Positive data from subgroup analysis presented at 19th annual European
Congress of Clinical Microbiology and Infectious Diseases (ECCMID) meeting in
Helsinki, Finland

SAN DIEGO, May 17 /PRNewswire-FirstCall/ -- Optimer Pharmaceuticals, Inc.
(Nasdaq: OPTR) announced that the results from its North American Phase 3
clinical study of fidaxomicin in patients with Clostridium difficile infection
(CDI) were presented today by clinical investigator Thomas J. Louie, M.D. for
the first time in an oral presentation at the 19th annual European Congress of
Clinical Microbiology and Infectious Diseases (ECCMID) in Helsinki, Finland.

(Logo:  http://www.newscom.com/cgi-bin/prnh/20090413/LA97352LOGO)

Dr. Louie presented the positive top-line results that the Company had
previously announced in November 2008.  The trial met its primary endpoint
with fidaxomicin achieving clinical cure compared to Vancocin(R). In addition,
patients treated with fidaxomicin experienced a reduction in CDI recurrence
compared to Vancocin (p=0.004) and had a higher global cure (cure with no
recurrence within four weeks) compared to Vancocin (p=0.006).

"This study showed that fidaxomicin is as effective as vancomycin for
treatment of C. Difficile diarrhea, including treatment of infection by the
hyper virulent NAP1/ribotype 027 outbreak strain. Moreover, compared to
vancomycin, recurrence of CDI is significantly less likely to occur following
fidaxomicin therapy.
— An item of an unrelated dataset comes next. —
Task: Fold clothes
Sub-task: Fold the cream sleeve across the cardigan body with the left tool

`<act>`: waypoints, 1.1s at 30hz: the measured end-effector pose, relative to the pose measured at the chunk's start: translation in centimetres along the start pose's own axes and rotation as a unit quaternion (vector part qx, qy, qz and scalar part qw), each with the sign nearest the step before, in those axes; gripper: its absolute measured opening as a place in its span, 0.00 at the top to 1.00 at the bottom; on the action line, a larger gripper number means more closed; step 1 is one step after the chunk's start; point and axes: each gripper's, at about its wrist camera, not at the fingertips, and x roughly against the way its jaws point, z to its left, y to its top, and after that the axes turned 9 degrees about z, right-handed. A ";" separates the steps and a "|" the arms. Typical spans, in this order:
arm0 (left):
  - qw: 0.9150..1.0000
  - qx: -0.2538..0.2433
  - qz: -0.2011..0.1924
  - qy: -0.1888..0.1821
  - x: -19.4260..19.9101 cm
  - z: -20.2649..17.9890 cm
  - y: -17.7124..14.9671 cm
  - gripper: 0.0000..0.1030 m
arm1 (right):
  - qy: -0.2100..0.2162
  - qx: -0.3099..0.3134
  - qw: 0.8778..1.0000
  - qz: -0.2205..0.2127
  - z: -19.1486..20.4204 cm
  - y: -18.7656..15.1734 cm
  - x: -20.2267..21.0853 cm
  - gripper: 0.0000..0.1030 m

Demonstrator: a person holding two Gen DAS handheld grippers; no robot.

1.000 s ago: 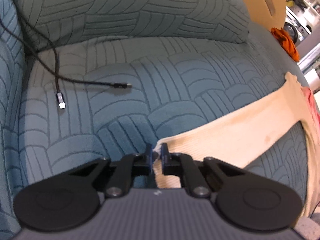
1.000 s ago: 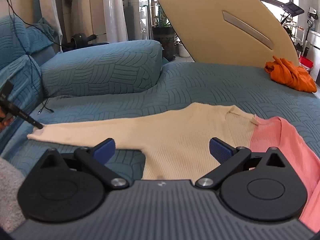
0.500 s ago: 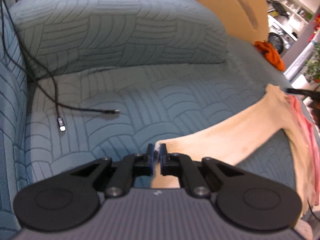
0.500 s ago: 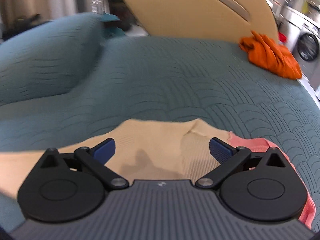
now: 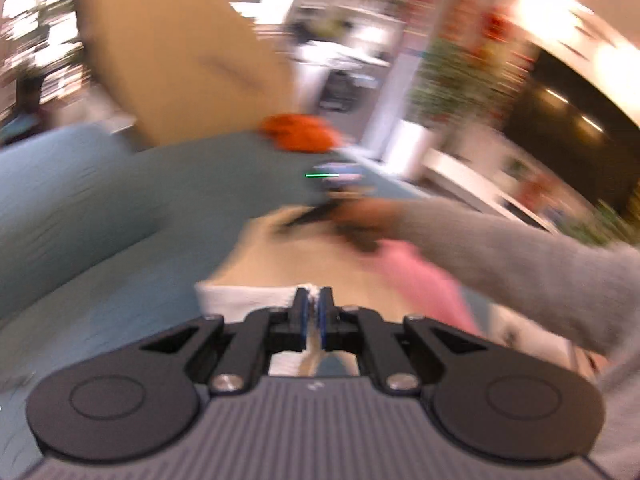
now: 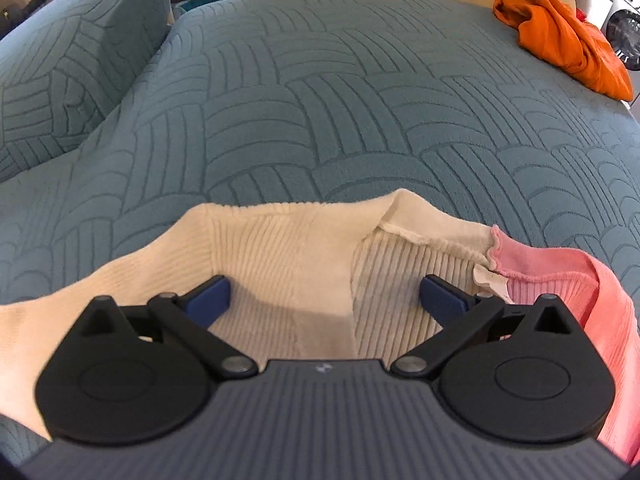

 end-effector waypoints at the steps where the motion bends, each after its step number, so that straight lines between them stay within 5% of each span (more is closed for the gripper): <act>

Combining cure of CDI and freedom from recurrence,
fidaxomicin is superior to vancomycin as treatment for this serious and common
cause of infectious diarrhea," said Thomas J. Louie, M.D., Medical Director,
Infection Prevention and Control for the Calgary Health Region and professor
in the Departments of Medicine and Microbiology-Infectious Diseases,
University of Calgary. "These findings indicate that fidaxomicin offers both
highly effective but more selective therapy that is less damaging to the
normal intestinal bacteria that protect against recurrence of CDI." 

Additional findings also presented for the first time include a subgroup
analysis of clinical cure and recurrence rates for fidaxomicin compared to
Vancocin, as well as baseline demographic and disease characteristics.
Clinical cure rates for fidaxomicin and Vancocin were similar in each of the
following subgroups: patient status (in-patient/out-patient), age (under/over
65) and strain type (BI/NAP1/027). Most notably, fidaxomicin showed a
reduction across several subgroups in recurrence rates compared to Vancocin in
both out-patient and in-patient settings, as well as in patients both over and
under the age of 65.  The recurrence rates in the BI/NAP1/027 subgroup were
similar between fidaxomicin and Vancocin. 

    Per Protocol                          Fidaxomicin     Vancocin(R) capsules
    (microbiologically evaluable)         (200mg bid)         (125mg qid)

    Recurrence Rates by Subgroup
    Patient Status
      In-patient                          17.9% (19/106)      26.1% (29/111)
      Out-patient                          8.6% (9/105)       21.8% (24/110)

    Age
      < 65                                 9.5% (12/126)      18.6% (22/118)
      >/= 65                              18.8% (16/85)       30.1% (31/103)

    Strain Type
     BI (NAP1/027)                        25.0% (11/44)       24.1% (13/54)
    Overall                               13.3% (28/211)      24.0% (53/221)


Baseline demographic and disease characteristics of study participants were
similar between the fidaxomicin and Vancocin arms.  The BI/NAP1/027 hyper
virulent strain of C. difficile was present in 36% of patients in the study.
46% of the patients were over the age of 65, 56% were in-patients, 17% had a
prior episode of CDI and study participants had an average of 8.3 bowel
movements per day. 

The incidence of adverse events and serious adverse events between the
fidaxomicin and Vancocin arms was similar.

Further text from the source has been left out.